[PROMPT]:
Scan the material for the word "table" and copy each line where it occurs.

[RECORDS FOR THE EXERCISE]:
-----
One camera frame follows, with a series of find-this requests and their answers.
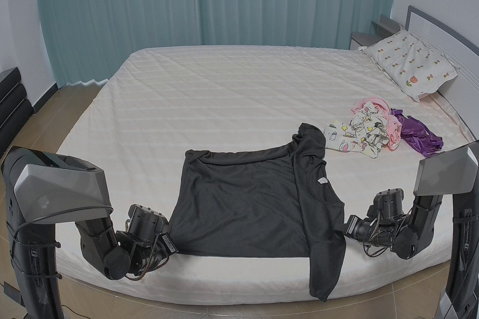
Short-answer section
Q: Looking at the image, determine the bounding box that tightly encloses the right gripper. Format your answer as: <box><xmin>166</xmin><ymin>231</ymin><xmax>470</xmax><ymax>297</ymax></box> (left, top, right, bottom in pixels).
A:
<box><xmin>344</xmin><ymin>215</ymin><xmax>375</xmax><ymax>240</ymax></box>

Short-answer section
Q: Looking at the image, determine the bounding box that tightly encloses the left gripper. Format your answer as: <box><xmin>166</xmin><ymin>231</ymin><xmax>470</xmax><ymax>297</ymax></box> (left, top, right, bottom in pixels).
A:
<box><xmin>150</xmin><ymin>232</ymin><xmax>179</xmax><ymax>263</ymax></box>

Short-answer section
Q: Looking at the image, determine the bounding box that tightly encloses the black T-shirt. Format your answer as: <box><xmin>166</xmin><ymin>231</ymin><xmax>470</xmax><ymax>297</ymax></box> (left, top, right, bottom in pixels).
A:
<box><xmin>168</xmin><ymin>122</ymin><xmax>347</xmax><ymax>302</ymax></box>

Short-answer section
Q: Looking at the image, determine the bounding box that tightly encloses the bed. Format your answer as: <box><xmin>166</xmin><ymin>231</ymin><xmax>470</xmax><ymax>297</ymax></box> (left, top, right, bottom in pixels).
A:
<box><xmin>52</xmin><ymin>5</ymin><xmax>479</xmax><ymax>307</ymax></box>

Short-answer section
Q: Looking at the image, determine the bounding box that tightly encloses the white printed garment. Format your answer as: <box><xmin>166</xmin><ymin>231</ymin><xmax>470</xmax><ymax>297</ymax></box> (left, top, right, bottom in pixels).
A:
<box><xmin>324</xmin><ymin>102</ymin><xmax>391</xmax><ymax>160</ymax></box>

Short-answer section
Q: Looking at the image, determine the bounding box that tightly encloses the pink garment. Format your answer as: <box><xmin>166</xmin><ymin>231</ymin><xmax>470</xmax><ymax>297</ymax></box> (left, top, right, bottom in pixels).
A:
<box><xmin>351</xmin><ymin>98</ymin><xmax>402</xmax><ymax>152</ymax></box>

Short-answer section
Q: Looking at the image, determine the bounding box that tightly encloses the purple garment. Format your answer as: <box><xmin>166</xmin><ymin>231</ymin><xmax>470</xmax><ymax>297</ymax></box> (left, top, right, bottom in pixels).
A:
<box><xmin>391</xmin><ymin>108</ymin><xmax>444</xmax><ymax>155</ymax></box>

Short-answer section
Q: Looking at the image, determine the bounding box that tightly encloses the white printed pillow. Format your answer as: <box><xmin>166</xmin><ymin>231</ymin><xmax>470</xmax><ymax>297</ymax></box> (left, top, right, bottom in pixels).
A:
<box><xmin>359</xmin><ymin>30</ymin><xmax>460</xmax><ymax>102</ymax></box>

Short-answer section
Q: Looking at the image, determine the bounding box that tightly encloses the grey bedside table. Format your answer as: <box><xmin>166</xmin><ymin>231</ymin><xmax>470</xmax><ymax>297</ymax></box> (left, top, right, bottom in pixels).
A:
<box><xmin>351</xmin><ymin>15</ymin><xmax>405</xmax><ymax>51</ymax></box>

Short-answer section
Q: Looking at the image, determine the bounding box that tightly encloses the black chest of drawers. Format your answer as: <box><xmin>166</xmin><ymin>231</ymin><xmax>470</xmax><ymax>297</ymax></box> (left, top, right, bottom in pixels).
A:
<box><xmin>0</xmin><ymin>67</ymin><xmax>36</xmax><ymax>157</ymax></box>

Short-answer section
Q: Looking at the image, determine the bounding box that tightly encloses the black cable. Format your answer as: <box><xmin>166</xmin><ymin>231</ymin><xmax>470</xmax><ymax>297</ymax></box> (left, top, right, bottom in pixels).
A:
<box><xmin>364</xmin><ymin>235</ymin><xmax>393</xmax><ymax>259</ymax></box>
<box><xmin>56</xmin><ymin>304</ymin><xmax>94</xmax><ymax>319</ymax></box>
-----
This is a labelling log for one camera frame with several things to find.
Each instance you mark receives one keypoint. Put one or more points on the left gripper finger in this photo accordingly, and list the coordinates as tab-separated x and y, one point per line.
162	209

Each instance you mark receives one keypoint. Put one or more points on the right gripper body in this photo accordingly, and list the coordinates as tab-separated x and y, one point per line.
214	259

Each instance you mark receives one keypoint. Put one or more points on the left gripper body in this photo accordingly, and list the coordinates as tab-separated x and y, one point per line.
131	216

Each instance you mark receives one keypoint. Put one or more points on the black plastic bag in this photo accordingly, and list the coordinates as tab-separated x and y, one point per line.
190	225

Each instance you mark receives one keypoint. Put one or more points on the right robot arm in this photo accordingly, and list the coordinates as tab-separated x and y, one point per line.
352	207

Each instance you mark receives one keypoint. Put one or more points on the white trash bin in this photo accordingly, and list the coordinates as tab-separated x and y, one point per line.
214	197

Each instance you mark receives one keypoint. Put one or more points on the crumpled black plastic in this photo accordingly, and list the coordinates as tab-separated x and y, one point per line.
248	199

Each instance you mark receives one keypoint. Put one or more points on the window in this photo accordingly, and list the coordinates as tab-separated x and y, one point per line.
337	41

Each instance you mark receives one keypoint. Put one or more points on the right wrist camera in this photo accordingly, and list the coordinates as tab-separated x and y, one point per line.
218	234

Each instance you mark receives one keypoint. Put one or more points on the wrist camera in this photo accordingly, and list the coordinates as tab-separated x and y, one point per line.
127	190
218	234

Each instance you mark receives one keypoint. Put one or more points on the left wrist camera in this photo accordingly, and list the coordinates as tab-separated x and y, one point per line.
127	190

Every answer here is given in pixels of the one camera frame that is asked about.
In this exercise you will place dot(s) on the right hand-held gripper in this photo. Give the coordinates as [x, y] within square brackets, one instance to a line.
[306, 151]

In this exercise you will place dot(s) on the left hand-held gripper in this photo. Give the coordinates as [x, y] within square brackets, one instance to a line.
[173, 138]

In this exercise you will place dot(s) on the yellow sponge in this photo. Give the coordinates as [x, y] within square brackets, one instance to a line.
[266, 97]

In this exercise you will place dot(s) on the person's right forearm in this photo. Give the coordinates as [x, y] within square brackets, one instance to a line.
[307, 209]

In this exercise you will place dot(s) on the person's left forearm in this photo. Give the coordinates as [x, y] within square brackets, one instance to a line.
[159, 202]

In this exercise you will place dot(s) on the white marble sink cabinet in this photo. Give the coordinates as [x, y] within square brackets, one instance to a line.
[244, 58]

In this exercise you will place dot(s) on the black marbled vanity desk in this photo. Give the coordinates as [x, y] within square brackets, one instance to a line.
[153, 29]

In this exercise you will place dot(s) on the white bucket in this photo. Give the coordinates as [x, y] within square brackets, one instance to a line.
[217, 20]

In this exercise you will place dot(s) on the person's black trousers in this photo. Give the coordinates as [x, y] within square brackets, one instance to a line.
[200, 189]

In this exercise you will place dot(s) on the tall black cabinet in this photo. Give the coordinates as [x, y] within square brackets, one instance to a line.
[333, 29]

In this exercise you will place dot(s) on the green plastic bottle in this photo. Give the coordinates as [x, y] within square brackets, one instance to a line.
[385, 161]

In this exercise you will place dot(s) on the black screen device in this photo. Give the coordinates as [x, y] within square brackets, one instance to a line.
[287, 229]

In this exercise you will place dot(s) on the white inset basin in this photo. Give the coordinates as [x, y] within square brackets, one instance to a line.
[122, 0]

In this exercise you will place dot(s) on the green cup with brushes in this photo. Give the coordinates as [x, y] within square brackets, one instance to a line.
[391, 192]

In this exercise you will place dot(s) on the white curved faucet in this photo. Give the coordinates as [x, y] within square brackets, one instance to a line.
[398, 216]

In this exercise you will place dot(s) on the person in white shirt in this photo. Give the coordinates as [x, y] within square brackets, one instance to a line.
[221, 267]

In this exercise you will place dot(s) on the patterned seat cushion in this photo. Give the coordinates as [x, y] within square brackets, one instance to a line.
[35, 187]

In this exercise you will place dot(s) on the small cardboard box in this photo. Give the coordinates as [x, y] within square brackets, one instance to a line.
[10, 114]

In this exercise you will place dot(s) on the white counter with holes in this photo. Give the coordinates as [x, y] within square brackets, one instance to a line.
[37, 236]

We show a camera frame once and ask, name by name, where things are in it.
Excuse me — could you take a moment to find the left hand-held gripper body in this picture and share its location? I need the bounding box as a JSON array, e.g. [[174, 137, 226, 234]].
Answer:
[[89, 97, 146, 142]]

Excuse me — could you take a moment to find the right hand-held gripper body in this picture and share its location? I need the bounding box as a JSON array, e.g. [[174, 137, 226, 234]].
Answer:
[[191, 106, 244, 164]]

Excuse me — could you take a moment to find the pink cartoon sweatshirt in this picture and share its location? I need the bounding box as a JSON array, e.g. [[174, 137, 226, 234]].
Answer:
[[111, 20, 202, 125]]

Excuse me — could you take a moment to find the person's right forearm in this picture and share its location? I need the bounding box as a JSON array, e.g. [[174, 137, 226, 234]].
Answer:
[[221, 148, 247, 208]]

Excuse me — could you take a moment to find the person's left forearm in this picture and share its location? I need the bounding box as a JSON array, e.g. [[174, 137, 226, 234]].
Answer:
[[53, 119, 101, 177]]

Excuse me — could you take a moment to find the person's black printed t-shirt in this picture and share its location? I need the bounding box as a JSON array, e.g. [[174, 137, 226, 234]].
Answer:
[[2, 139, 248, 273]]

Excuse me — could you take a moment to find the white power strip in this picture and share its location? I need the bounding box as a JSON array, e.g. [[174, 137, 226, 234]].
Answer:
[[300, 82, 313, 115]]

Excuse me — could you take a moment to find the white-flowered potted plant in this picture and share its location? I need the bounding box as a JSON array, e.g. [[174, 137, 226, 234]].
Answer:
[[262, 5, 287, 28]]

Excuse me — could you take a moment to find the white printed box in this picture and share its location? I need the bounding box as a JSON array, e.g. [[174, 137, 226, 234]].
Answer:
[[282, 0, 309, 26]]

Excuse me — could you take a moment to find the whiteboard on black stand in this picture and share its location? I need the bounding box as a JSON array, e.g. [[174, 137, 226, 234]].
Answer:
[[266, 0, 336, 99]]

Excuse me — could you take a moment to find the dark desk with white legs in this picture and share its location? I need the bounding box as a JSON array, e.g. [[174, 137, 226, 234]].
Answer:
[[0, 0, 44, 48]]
-----
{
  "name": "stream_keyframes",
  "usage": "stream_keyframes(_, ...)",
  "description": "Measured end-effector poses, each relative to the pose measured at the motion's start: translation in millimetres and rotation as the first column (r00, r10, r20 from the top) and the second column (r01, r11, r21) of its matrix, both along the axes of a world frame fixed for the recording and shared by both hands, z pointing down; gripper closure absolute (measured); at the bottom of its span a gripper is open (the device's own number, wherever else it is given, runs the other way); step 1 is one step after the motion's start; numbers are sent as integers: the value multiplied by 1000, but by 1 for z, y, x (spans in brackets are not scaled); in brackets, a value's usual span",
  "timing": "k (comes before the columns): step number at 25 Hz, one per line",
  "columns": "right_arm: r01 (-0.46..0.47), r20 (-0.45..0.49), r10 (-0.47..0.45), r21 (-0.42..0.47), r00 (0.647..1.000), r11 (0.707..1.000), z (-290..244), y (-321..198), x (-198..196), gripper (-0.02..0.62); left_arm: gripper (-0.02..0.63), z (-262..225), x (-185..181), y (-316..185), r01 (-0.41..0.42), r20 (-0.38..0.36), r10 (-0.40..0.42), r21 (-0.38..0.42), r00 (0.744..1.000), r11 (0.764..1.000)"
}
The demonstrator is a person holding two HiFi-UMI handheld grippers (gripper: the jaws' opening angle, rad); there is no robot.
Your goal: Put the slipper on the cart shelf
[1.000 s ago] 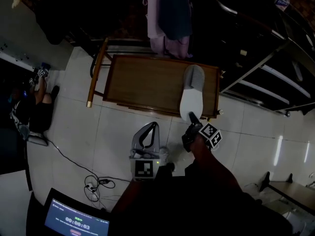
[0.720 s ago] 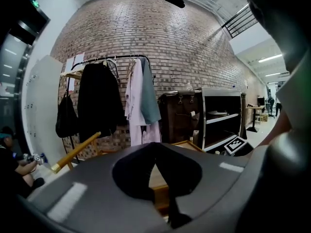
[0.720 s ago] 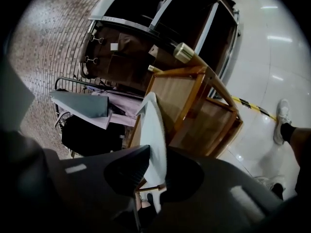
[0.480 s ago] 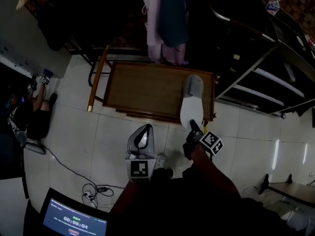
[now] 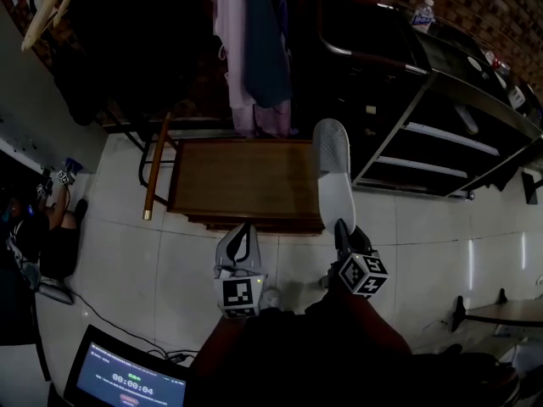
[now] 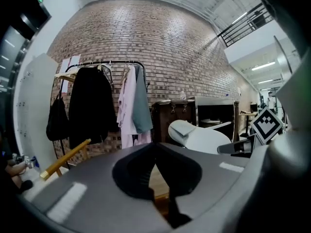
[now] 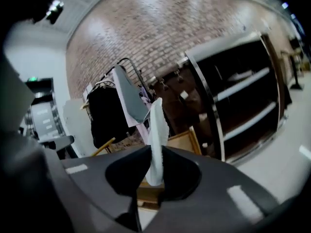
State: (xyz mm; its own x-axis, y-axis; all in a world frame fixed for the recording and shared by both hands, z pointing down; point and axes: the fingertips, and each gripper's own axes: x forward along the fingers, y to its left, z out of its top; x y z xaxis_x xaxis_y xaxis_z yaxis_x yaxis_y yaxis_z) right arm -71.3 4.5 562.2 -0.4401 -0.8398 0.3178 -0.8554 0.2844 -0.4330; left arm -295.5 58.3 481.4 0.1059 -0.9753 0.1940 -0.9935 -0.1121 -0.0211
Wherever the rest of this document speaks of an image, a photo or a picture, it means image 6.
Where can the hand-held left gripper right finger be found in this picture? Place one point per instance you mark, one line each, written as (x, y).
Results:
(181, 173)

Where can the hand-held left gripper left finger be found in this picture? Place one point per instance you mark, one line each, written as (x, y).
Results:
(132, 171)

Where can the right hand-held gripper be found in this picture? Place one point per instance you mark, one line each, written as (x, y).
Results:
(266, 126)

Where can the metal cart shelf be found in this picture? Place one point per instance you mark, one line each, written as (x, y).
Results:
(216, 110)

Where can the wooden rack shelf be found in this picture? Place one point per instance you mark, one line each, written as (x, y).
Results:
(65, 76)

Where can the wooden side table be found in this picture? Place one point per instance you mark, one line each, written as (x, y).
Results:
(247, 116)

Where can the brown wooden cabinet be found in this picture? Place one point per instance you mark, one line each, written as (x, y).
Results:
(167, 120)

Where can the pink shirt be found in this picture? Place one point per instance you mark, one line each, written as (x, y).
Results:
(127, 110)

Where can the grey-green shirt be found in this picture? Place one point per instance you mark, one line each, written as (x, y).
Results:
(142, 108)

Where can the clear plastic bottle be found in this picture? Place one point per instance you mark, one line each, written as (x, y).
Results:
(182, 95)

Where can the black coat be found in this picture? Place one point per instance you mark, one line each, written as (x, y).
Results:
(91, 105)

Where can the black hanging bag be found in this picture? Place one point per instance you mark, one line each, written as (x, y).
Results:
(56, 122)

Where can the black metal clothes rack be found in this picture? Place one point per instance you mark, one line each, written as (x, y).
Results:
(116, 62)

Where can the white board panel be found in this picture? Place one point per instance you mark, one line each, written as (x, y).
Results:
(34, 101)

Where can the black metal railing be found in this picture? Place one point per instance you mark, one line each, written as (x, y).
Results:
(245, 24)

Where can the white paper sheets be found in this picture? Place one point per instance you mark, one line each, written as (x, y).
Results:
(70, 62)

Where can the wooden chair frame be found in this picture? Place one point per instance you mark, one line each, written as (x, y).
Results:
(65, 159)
-----
[ANSWER TO THIS EXERCISE]:
Q: Looking at the image, determine the bounding box that tightly encloses the grey bedside table. Format your answer as: <box><xmin>166</xmin><ymin>231</ymin><xmax>470</xmax><ymax>297</ymax></box> (left, top, right, bottom in pixels).
Where can the wooden side table be found in this picture? Place one point per instance you mark, one line each, written as (x, y).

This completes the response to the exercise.